Overall, it is not known exactly how many failed to explode, but to this day, Iraq continues to cope with their unforgiving legacy.
Iraq is still in the midst of a survey that is trying to measure the scope of the problem, Essa Al Fayadh, the director general for Iraq’s 10-year-old mine action directorate, said in an interview.
So far, a national study of three southern provinces has counted 14,500 victims, but Iraq won’t have a true portrait of the human damage until the end of 2014, when more data from around the country is collected, he said.
Iraq also needs to triple the number of de-miners it employs to 10,000, and buy more equipment for mechanical de-mining.
“We need to establish new centres for artificial limbs because most of the centres in Iraq now, they have old-fashioned legs,” said Fayadh. “We need to support the centres with international organizations because we need to assist the victims. We have very big numbers of victims.”
After Saddam’s ouster in 2003, Alkhafaji formed a non-governmental organization — all were banned under the dictator — to advocate for the rights of disabled people.
He called his new group the Iraqi Alliance for Disability.
Today, he is an advocate for cluster bomb victims, which brought him to Geneva recently to give a presentation at a major meeting that measures progress on the convention.
“It’s a very dirty weapon,” he said. “Its effect is random. It doesn’t care if the target is civilian or military. At the same time, the shape is like a ball. That’s why it attracts the kids, to use and play.”

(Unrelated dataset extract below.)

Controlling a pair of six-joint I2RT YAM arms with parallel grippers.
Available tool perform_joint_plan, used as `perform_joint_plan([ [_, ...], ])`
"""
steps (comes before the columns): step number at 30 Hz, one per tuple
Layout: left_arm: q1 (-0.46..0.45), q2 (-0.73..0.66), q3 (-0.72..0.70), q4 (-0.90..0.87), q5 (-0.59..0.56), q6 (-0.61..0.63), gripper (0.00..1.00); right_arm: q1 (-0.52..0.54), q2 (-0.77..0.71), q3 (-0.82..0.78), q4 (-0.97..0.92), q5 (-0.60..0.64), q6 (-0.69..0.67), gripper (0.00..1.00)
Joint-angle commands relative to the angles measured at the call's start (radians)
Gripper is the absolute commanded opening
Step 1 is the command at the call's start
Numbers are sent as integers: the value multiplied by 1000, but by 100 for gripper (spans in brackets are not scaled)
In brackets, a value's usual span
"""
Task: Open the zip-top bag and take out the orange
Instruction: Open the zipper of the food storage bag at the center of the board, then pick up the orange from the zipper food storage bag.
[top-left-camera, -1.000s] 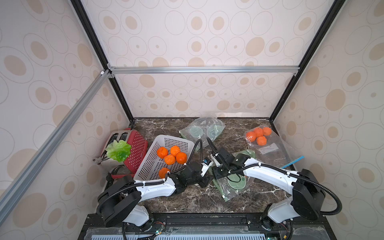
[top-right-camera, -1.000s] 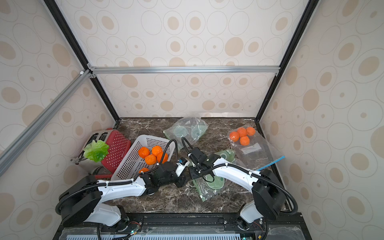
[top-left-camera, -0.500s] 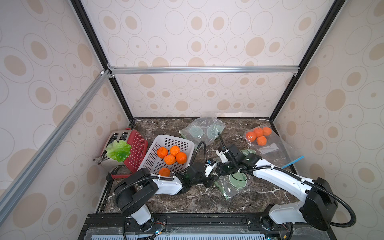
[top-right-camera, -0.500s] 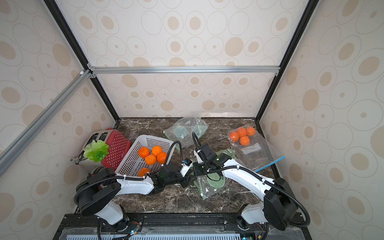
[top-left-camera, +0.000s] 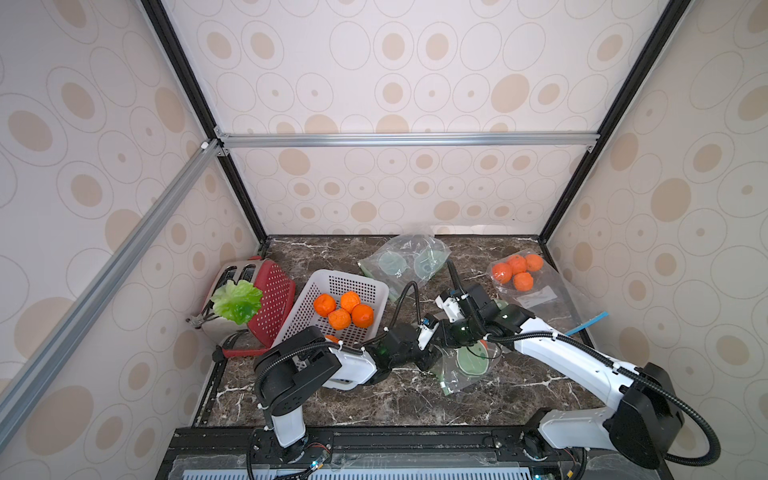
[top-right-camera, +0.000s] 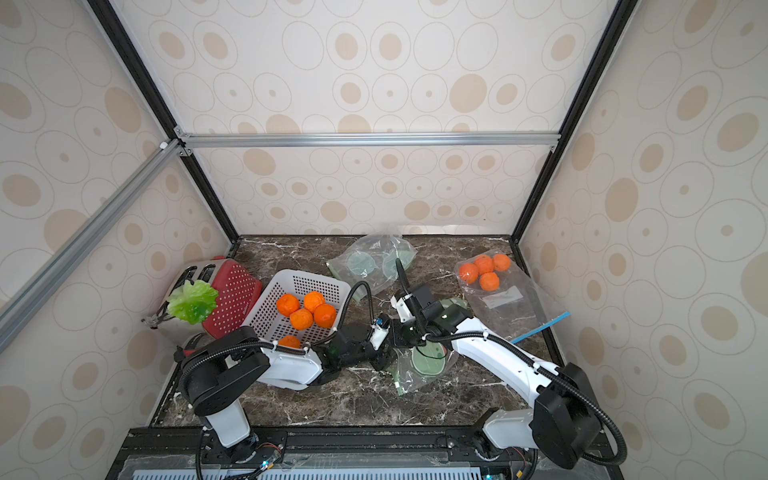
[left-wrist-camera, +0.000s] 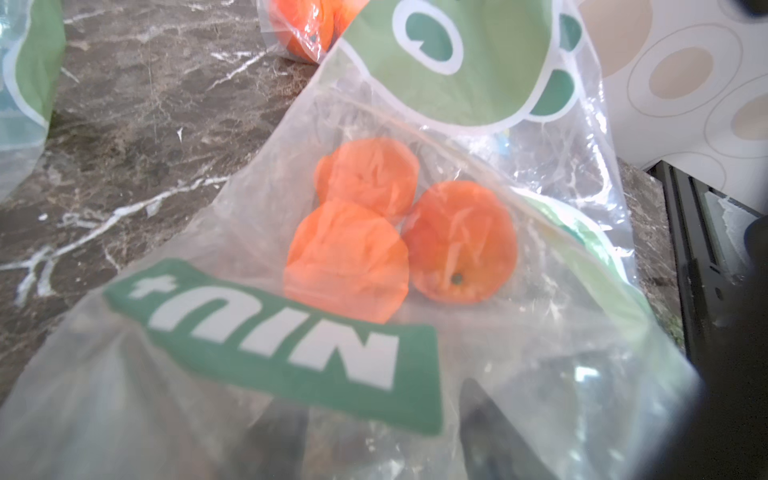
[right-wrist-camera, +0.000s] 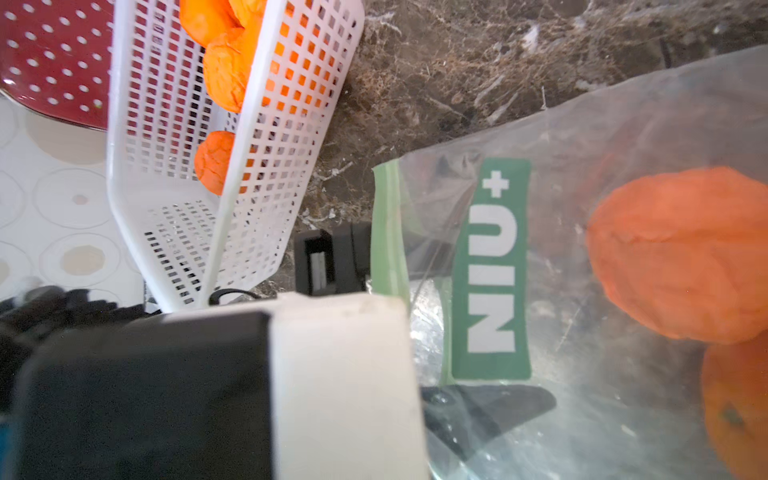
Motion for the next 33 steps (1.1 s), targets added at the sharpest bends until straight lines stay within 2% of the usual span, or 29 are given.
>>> perform_joint_plan([
  [1,-13,21,32,83,27,8,62,-11,-25,-4,46,-83,33,0],
  [5,-14,50,37,92,25,10,65,-22,-33,1,42,-101,33,0],
  [8,-14,64,26,118,5,1,80,-30,-48,-5,40,-99,31,0],
  [10,-14,71,34,114,-3,3,84,-33,-49,-3,26,-90,18,0],
  [11,-14,74,39,111,-11,2,84,-35,-48,1,14,-86,11,3],
  [13,-14,85,53,106,-22,3,84,-39,-48,15,-23,-61,-14,19],
  [16,-14,105,68,109,-29,7,84,-59,-60,37,-81,-12,-45,36],
  [20,-14,131,77,125,-18,2,85,-119,-87,80,-176,72,-108,48],
  [22,-14,137,79,128,-15,0,85,-170,-108,107,-220,125,-149,49],
  [27,-14,137,79,131,-12,1,85,-284,-76,161,-325,511,-245,47],
  [28,-14,138,79,131,-10,1,85,-317,-51,158,-322,539,-252,45],
  [31,-16,144,79,133,-9,2,86,-390,37,141,-284,499,-254,42],
  [33,-16,148,79,133,-11,3,87,-412,97,139,-263,518,-235,40],
])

In 1991, Canada sent CF-18 fighter-bombers to strike Iraqi targets, but did not use cluster munitions. Canada is not known to have ever used the weapons, but it has a stockpile of cluster munitions that it is in the process of destroying.
Canada opted out of the U.S.-led invasion of Iraq in 2003, but has been a steadfast ally of the U.S. in other joint operations, including fighting a resurgent al-Qaida in Afghanistan after the 9-11 attacks, where cluster bombs were also dropped.
In Afghanistan, the U.S. dropped an estimated 1,230 cluster bombs that unleashed almost 250,000 bomblets in the effort to drive out the Taliban government in 2001 after the 9-11 attacks.
“In 2001, when the Americans attacked the Taliban, they used cluster munitions in parts of Afghanistan, no one will deny that probably some Taliban were killed as a result,” said Dr. Mohammed Reza, a surgeon and a former mujahedeen who fought the Soviet Union invaders in the 1980s.
“But also the fact is that ordinary people also suffered, especially the children that pick up the submunitions thinking that maybe it was something good, like a toy or something,” added Reza, a former senior government official in the post-Taliban Afghan government, during an interview in Geneva.
“As a surgeon, I dealt with the consequence of these things. Yes, we had casualties among the children, adults, man and woman. Families suffered.”
With major U.S. assistance, the country has managed to rid itself of unexploded ordnance in the most populated areas, but Reza says a lot of bomblets likely lie dormant in remote rural areas, where they still can pose a threat.
While Afghanistan can count itself among the leaders in getting rid of cluster bombs, places like Lebanon still have their work cut out for them.
According to the Landmine and Cluster Munition Monitor, Israel has used cluster bombs in the south of Lebanon in 1978, 1982 and the summer of 2006, when it declared war on Hezbollah militants after they kidnapped an Israeli soldier.
The tragedy of five-year-old Ahmad Mokaled in 1999 speaks to the fact that a single unexploded cluster bomblet can remain a threat, decades after it has dropped. He was drawn to an unexploded cluster bomb that was a remnant of one of Lebanon’s older bombardments.
The bomblets have proved particularly adept at maiming innocent civilians, particularly small children, allowing some of the world’s most notorious, seemingly dormant war zones, to continue inflicting unmitigated pain and suffering.
“I call this weapon — the cluster bombs — a blind weapon,” said Raed Mokaled. “It cannot choose. They throw it everywhere … Sometimes the Israelis throw a cluster bomb that looks like a toy.”